Dr. Kruse: Die Ausbildung zum Erwerb der Zusatzbezeichnung „Homöopathie“ dauert insgesamt drei Jahre und ist die Basis für die homöo­pathische Behandlung, insbesondere bei chronischen Krankheiten. Allerdings sollte jeder, der sich mit Homöopathie beschäftigt und sie erlernen möchte, eigene Erfahrungen mit homöopathischen Globuli beim Patienten sammeln, z.B. mithilfe der „Bewährten Indikationen“ nach Dorcsi. Dahinter stecken die Erfahrungen von Generationen homöopathischer Ärzte mit einzelnen homöopathischen Mitteln bei bestimmten akuten Krankheiten. Eigene praktische Erfahrungen mit Globuli überzeugen viel mehr als die Theorie. Für das Lernen der Homöo­pathie gilt dasselbe wie für das Lernen einer Sprache: Nur durch praktische Anwendung können wir sie wirklich lernen und beherrschen.
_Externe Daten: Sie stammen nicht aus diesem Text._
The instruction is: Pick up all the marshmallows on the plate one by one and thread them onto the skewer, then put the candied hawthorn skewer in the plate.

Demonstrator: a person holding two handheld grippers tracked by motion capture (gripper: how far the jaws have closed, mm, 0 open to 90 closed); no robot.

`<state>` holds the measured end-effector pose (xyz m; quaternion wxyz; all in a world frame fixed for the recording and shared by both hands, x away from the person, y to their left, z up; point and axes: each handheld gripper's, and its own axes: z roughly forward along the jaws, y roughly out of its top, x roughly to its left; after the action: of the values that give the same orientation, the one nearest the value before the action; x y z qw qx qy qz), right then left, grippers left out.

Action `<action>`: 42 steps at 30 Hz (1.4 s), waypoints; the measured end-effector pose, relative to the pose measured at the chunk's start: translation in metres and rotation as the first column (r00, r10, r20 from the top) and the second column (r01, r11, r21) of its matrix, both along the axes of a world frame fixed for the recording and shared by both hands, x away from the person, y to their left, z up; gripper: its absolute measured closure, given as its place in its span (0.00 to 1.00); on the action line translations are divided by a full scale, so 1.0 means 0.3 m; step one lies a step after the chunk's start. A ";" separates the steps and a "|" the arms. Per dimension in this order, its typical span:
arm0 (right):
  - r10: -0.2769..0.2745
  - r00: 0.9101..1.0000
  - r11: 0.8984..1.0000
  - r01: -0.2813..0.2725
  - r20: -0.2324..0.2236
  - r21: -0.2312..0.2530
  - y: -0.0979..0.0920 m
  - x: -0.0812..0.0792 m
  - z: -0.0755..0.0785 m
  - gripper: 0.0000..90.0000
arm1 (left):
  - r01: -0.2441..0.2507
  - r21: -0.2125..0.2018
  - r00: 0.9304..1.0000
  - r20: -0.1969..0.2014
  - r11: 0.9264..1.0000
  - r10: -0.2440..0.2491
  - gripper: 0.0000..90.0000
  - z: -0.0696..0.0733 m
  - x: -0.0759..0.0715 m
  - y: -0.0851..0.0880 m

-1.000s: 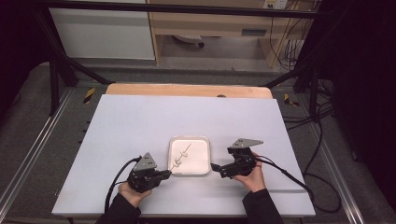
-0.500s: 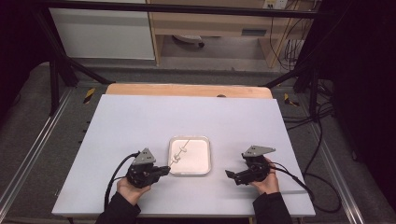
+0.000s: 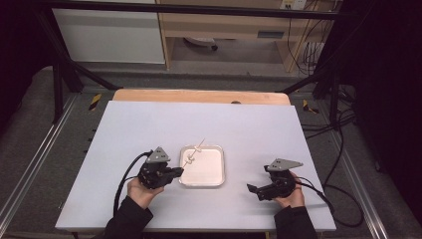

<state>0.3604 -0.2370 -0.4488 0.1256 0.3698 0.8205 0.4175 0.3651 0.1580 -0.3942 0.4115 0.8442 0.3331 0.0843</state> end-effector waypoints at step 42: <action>0.001 1.000 1.000 -0.001 0.000 0.018 -0.022 -0.012 -0.002 0.00 | -0.014 0.218 0.994 -0.103 0.976 0.037 0.98 -0.096 0.108 -0.159</action>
<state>0.3569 -0.2434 -0.4493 0.1221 0.3707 0.8167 0.4251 0.3976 0.1102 -0.4231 0.2973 0.8830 0.3542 0.0806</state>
Am Dr. von Haunerschen Kinderspital leiten Sie den Bereich Homöopathie. Worum geht es in diesem Projekt?

Dr. Kruse: Das Projekt „Homöopathie in der Pädiatrie“ wurde 1995 von Professor Mathias Dorcsi, Begründer der Wiener Schule der Homöopathie, und der Münchner homöopathischen Kinderärztin Dr. Mira Dorcsi-Ulrich initiiert. Es ermöglicht, die Patienten des Dr. von Haunerschen Kinderspitals sowohl im ambulanten wie im stationären Bereich begleitend homöopathisch zu behandeln. Inzwischen ist die Homöopathie an dieser renommierten Universitätskinderklinik so weit integriert, dass homöopathische Konsile von allen Stationen angefordert werden, vor allem von der Onkologie, der Kinderchirurgie und der Neonatologie. Auch die Zusammenarbeit mit den Spezialambulanzen ist sehr gut, insbesondere mit der Neuropädiatrie, der Pulmonologie und der Gastroenterologie.